MC pun naik dan memberi pengumuman.
"Halo guys, karena ini adalah hari terakhir DJ Capung di Kota ini. Bagaimana jika kita minta DJ Capung untuk membuka topengnya? Setuju?". Para penonton bersorak setuju.
"Sebelumnya saya berterimakasih kepada mereka yang terlibat dalam keseharian saya selama disini dan untuk orang yang spesial di hati saya. Saya berharap kita akan tetap bersama walau jarak memisahkan kita. Satu musik terakhir dari saya untuk kalian nikmati," kata DJ Capung. Raymond mengenali sekali suara DJ Capung. "Shafa" Ucap Raymond.
"Mana dia? Gue mau lihat dia dengan seragam OB" kata Laura.
Raymond menunjuk ke arah DJ Capung.
"Yang benar lo Ray?" kata Andrew.
"Iya, Kita lihat saja nanti setelah dia membuka topengnya" kata Raymond.
Setelah penampilan terakhirnya DJ Capung bersiap untuk membuka topengnya yang selama ini menutupi wajahnya. Detik-detik menegangkan saat DJ Capung mencoba membuka Topengnya.
Setelah terbuka. Sebelum DJ Capung berbalik badan MC dan seluruh penonton menghitung mundur.
Dan DJ Capung pun berbalik badan sambil menyemprotkan sebotol soda.

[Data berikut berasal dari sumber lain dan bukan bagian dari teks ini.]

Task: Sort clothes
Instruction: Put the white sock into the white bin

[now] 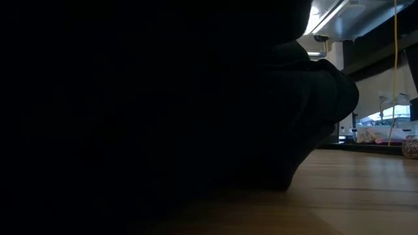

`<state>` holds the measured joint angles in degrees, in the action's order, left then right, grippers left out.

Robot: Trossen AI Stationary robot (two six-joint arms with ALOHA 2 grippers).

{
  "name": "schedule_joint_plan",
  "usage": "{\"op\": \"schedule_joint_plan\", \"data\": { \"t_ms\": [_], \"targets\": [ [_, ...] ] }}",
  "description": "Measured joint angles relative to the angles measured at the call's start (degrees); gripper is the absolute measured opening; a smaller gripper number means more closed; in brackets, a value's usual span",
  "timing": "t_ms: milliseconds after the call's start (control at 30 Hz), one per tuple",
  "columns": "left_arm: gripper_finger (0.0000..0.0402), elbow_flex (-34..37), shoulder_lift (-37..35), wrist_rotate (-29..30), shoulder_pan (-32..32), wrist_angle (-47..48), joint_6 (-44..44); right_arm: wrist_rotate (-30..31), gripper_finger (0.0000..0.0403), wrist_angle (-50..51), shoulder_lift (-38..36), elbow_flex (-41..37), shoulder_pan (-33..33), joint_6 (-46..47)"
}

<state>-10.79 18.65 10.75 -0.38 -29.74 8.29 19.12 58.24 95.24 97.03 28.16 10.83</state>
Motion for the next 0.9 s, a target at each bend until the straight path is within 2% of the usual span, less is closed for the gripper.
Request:
{"op": "schedule_joint_plan", "data": {
  "t_ms": [133,367,433,567,700,900],
  "targets": [
    [0.0001,-4.8,4.4,-1.8,-2.8,1.9,-1.9,5.9,0.0211,-9.0,0.0,-9.7,5.4,5.2],
    [0.0001,-19.5,19.6,0.1,-10.2,11.2,-9.4,17.5,0.0211,-24.8,0.0,-23.0,11.7,15.6],
    [0.0000,-24.5,24.0,0.4,-11.4,17.9,-10.0,18.4,0.0211,-27.5,0.0,-24.8,12.8,18.5],
    [0.0000,-35.3,31.8,0.7,-13.5,35.6,-5.3,21.4,0.0211,-30.9,0.0,-25.9,14.1,22.5],
    [0.0000,-43.9,38.3,0.6,-15.9,51.1,-1.9,27.1,0.0211,-33.1,0.0,-25.9,14.2,22.2],
    [0.0000,-53.4,43.9,0.6,-19.9,68.3,4.0,34.2,0.0211,-33.1,0.0,-25.9,13.7,21.8]
  ]
}}
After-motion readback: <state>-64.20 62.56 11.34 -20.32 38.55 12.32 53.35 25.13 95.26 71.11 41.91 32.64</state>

"Shafa?" Andrew sambil terkejut.
"Benar Shafa Ray" sambung Andrew.
Laura and The Genk terkejut melihat penampilan Shafa yang luar biasa cantiknya.
Raymond menghampiri DJ Capung dan berbisik "Benar dugaan aku selama ini. Saat aku melihatmu dari celah yang terbuka saat topeng itu lepas".
"Aku mohon tetaplah disini menemaniku." Raymond memohon di atas panggung.
"Maaf Ray, Aku harus pergi. Tapi aku akan tetap sering-sering kesini," kata Shafa.
"Ini nomorku. Kita akan tetap berkomunikasi selama aku berada di luar kota." sambung Shafa.
Sejak saat itu Shafa mengundurkan diri dari sekolahannya dan melanjutkan perjalanan karirnya. Hubungan Raymond dengan Shafa tetap berjalan. Hingga saat Raymond bekerja di perusahaan ternama dan melamar Shafa.